EVM debate heats up in GCC

EVM PIC: MORERI SEJAKGOMO
EVM PIC: MORERI SEJAKGOMO

The controversial Electronic Voting Machine (EVM), received with mixed emotions when the idea was first sold to the public, had Gaborone councillors locked in a heated debate this week.

The row erupted when the Independent Electoral Commission (IEC) presented the state of preparedness for the 2019 general elections before the Gaborone City Council (GCC) full council meeting on Wednesday.

Marulamantsi councillor, Sergeant Kgosiitsile, was  swift to voice his disagreement on the use of EVMs.

“There will be a lot of bloodshed if you guys use the EVM machine,” he warned, adding that he would not be surprised if what he says comes to pass.  Kgosiitsile, of the Umbrella for Democratic Change (UDC), said that he was not prepared to watch as the ruling Botswana Democratic Party (BDP) uses the EVMs to steal votes.
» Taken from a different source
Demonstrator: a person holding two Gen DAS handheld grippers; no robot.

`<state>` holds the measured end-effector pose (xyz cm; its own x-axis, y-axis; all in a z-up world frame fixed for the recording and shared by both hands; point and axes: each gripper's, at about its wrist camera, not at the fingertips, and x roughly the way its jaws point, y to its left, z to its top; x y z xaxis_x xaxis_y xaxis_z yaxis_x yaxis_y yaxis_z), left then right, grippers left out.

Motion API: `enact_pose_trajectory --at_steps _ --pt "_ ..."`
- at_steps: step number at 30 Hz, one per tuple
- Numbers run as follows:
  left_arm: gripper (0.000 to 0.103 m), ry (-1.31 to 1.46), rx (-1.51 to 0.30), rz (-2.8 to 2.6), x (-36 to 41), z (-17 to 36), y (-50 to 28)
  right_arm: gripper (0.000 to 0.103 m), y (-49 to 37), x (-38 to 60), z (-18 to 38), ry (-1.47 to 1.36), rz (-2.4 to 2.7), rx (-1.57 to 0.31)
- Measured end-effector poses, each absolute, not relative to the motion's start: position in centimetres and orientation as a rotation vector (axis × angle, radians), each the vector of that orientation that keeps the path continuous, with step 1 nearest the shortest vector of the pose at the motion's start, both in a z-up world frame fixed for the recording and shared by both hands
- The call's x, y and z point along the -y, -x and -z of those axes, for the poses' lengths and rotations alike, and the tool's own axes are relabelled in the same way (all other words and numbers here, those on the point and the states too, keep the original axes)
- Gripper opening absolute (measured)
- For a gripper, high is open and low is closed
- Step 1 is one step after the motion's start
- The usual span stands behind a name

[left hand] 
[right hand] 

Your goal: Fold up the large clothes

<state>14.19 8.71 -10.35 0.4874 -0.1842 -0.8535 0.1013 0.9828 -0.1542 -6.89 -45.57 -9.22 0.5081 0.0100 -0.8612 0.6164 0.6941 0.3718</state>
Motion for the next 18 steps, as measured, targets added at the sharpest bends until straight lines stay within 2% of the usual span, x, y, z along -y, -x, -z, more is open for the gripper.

The argument soon changed into a matter of political affiliation as he pointed out that the ruling party brought the EVMs into the country well aware of political unrest in those countries, which the BDP got the idea from.  Most councillors agreed with Kgosiitsile, chipping in constantly as he fired questions and comments at the IEC representatives.

But not BDP chief whip,  Forster Seretse who he stood to sternly chastised Kgosiitsile to refrain from stoking such fires.

He also tried to calm the situation down as he told the frazzled IEC officials that they should not fear any threats the councillors made, as that was their own way of voicing their concerns out.

Maruapula councillor, Motlogelwa Moatlhodi, commented that one of the issues raised in the IEC’s presentation concerning the machines was the fact that there were EVM-related cases that have been registered at the High Court, which meant that Batswana did not support their use. 

He said that they were the representatives of the people, hence what they say should be heeded by the IEC.

In addressing the issues raised by the councillors, the IEC representatives cited the case of the Botswana Congress Party against the IEC, saying that the party has agreed to allow Parliament to debate the amendment Bill that advocates for the use of the EVM before the case proceeds in court.